* [What needs to be done]:
The lines from the first line of the entries through the line containing "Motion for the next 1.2" are to be repeated exactly, with both of those lines included.

....

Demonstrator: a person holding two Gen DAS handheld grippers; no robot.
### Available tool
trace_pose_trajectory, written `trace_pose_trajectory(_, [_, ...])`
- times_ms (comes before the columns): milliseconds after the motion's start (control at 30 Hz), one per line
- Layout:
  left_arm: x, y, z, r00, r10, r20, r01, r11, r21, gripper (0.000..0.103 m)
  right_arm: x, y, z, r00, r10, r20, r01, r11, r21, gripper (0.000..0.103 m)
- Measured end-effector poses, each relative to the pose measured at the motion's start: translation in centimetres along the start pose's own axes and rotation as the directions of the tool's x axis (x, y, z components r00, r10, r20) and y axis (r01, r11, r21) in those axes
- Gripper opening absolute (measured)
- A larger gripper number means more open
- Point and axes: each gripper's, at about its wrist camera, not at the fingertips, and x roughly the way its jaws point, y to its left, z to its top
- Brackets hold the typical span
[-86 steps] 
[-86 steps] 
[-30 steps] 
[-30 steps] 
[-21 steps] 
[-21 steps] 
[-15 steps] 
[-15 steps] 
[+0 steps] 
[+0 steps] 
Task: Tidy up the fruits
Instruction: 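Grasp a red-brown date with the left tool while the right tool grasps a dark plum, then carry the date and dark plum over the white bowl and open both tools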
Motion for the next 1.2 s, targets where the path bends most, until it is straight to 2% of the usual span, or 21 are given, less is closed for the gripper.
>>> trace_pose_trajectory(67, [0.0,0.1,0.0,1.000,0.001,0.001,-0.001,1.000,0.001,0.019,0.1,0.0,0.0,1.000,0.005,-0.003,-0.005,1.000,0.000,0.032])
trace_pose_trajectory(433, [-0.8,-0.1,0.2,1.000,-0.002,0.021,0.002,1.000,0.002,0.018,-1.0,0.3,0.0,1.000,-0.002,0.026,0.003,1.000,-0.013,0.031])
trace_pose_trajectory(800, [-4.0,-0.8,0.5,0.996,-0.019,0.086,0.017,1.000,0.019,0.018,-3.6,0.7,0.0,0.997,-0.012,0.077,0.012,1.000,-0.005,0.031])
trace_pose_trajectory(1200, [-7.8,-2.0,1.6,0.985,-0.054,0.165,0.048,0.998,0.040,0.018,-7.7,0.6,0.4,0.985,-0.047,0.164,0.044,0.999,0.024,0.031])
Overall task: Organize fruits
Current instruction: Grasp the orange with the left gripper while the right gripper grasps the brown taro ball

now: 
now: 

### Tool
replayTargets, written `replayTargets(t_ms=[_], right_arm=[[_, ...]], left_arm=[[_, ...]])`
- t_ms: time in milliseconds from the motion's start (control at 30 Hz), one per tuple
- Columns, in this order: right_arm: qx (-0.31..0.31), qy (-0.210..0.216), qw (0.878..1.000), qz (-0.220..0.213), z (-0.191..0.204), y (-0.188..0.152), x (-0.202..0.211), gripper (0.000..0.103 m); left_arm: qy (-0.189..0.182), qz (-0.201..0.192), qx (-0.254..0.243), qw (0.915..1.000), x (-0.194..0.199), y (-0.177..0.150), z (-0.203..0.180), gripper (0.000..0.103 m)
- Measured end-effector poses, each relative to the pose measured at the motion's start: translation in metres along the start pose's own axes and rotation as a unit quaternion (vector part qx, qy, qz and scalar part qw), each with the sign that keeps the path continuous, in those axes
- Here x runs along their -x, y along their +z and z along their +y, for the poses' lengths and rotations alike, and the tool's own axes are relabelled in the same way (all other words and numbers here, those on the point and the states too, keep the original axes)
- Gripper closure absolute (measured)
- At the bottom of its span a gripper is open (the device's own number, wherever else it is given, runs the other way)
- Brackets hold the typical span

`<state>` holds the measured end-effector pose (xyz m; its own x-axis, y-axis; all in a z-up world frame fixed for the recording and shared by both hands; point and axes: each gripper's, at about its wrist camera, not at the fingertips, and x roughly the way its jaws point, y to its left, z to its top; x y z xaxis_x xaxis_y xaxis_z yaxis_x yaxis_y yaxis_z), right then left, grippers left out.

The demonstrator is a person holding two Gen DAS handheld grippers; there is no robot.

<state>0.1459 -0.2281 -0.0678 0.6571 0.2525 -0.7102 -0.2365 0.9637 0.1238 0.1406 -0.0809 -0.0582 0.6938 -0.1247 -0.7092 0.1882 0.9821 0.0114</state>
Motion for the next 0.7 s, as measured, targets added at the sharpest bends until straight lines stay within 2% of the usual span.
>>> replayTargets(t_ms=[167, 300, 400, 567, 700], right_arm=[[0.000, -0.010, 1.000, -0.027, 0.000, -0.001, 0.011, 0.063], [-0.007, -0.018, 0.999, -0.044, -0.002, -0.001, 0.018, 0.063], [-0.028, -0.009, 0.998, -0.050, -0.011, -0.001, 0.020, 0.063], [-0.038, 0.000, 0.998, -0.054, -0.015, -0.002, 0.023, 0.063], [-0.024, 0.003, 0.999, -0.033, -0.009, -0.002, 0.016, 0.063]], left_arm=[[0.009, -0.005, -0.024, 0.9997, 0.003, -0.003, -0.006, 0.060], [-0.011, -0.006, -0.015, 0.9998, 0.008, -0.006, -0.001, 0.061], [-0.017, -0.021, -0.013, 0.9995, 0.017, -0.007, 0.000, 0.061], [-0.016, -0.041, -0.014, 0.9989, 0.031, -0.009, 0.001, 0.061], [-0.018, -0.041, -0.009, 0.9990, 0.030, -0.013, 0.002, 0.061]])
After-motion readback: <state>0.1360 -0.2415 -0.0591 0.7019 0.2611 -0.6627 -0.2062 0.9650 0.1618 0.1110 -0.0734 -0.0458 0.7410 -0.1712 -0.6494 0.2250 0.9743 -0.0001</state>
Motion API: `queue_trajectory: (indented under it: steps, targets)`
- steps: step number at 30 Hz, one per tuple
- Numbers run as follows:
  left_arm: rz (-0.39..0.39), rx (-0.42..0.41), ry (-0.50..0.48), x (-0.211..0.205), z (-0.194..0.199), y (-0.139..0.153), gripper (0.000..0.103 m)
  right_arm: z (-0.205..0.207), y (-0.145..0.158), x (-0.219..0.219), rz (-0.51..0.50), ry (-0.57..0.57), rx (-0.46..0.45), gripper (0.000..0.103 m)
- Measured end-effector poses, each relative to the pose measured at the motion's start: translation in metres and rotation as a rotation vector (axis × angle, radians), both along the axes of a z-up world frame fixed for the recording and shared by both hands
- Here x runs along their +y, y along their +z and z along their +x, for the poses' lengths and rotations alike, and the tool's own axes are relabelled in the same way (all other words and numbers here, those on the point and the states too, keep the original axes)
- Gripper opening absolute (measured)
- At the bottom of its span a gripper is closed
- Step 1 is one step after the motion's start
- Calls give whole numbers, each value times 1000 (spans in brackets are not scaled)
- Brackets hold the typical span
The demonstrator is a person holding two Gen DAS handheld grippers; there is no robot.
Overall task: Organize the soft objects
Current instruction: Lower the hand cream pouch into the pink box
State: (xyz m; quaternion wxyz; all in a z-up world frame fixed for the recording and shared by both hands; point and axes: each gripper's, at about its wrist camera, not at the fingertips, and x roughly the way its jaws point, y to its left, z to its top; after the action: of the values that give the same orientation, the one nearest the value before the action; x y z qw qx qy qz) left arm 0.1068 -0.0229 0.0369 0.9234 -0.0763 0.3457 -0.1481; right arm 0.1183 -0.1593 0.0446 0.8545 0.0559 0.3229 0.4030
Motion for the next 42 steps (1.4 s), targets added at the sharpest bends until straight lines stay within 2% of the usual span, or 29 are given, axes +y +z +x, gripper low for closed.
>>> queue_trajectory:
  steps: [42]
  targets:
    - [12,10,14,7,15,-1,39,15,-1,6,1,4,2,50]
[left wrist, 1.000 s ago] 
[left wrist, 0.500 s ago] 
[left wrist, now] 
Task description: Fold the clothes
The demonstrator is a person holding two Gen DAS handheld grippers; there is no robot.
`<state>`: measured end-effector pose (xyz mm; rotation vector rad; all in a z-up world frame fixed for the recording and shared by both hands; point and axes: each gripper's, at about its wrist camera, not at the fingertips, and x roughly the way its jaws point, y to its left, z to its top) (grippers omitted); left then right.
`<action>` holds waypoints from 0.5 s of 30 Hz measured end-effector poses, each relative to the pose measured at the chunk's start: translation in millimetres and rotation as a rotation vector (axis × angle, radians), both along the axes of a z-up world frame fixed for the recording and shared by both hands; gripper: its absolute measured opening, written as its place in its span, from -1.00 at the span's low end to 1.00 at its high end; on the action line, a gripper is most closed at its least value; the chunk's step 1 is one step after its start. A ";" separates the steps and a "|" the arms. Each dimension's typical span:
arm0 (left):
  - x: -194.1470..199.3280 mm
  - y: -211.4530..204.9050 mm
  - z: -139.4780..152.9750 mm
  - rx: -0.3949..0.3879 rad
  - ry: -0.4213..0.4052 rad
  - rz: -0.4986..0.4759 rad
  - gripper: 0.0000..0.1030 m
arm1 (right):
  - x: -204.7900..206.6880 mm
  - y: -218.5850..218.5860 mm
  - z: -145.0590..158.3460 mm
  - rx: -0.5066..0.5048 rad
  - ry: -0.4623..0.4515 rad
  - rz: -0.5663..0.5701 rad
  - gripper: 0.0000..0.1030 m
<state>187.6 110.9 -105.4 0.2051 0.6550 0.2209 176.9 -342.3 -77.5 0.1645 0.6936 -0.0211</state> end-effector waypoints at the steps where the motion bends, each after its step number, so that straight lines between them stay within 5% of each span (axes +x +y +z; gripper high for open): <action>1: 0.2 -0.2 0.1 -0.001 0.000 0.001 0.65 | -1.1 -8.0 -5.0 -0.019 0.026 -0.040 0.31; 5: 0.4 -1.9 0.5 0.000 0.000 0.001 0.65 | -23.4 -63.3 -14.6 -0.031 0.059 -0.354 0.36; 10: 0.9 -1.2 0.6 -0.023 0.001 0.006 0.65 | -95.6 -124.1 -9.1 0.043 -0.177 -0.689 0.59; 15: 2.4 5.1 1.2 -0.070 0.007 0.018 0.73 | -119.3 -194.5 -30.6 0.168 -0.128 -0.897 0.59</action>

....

* [Response for this exercise]:
Demonstrator: a person holding two Gen DAS handheld grippers; no robot.
### Available tool
trace_pose_trajectory, written `trace_pose_trajectory(_, [_, ...])`
- times_ms (comes before the columns): milliseconds after the motion's start (control at 30 Hz), one per line
- Layout:
  left_arm: x, y, z, r00, r10, r20, r01, r11, r21, gripper (0.000..0.103 m)
  right_arm: x, y, z, r00, r10, r20, r01, r11, r21, gripper (0.000..0.103 m)
- Measured end-effector poses, each relative to the pose measured at the motion's start: translation in centimetres along the start pose's own axes and rotation as the directions of the tool's x axis (x, y, z components r00, r10, r20) and y axis (r01, r11, r21) in those axes
- Gripper opening absolute (measured)
- A larger gripper number means more open
- Point and axes: each gripper's, at about its wrist camera, not at the fingertips, and x roughly the way its jaws point, y to its left, z to its top
- Brackets hold the typical span
[-86 steps] 
[-86 steps] 
[-30 steps] 
[-30 steps] 
[-21 steps] 
[-21 steps] 
[-15 steps] 
[-15 steps] 
[+0 steps] 
[+0 steps] 
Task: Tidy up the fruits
Instruction: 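Grasp a red-brown date with the left tool while the right tool grasps a dark plum, then carry the date and dark plum over the white bowl and open both tools
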Motion for the next 1.2 s, targets where the path bends most, until it is straight to 2% of the usual span, or 21 are given, less is closed for the gripper.

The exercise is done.